To do
Pull out every line from the listing that has the word "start".

"""

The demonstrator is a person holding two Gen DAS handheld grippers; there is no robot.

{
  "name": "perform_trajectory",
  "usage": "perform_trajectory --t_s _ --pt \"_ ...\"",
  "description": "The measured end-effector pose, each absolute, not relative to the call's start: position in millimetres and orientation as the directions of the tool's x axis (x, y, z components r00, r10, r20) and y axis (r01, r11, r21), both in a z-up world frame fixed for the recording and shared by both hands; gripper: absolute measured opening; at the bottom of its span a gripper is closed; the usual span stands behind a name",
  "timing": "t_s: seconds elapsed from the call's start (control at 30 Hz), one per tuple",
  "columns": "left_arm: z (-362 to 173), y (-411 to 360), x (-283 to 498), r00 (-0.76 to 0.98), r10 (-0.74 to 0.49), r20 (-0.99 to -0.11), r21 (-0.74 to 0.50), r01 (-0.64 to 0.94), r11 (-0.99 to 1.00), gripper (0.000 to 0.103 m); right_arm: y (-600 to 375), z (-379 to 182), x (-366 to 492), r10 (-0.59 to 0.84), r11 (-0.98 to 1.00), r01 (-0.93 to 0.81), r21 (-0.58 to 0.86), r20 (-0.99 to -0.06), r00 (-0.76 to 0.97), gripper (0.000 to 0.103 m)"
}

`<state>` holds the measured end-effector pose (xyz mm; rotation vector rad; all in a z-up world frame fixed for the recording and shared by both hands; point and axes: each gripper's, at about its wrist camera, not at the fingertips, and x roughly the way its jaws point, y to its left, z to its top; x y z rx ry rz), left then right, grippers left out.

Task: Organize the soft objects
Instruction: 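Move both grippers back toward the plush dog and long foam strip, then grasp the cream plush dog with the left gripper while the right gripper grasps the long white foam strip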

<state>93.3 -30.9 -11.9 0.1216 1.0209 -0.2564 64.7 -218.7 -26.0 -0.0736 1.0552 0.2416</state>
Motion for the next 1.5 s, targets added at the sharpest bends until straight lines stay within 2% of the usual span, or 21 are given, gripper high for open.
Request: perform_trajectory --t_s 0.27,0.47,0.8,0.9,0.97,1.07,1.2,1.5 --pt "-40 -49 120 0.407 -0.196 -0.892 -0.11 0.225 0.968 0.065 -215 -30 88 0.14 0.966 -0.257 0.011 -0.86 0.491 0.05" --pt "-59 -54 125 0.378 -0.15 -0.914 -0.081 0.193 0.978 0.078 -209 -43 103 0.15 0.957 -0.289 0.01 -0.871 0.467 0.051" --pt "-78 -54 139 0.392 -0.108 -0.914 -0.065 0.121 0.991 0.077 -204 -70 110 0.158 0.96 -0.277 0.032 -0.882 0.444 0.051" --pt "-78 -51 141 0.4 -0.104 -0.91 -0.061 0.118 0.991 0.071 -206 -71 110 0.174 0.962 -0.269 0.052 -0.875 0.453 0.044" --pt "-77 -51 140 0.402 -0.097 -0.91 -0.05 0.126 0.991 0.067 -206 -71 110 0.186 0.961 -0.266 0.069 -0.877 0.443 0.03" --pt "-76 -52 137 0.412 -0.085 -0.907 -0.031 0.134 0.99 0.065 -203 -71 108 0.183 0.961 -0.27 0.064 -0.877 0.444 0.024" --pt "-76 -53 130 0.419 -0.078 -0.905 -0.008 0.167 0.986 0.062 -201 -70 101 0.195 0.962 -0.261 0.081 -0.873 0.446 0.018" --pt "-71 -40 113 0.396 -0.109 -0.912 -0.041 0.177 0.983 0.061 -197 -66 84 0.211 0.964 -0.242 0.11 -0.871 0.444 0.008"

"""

Answer to the problem
  "description": "The measured end-effector pose, each absolute, not relative to the call's start: position in millimetres and orientation as the directions of the tool's x axis (x, y, z components r00, r10, r20) and y axis (r01, r11, r21), both in a z-up world frame fixed for the recording and shared by both hands; gripper: absolute measured opening; at the bottom of its span a gripper is closed; the usual span stands behind a name",
  "timing": "t_s: seconds elapsed from the call's start (control at 30 Hz), one per tuple",

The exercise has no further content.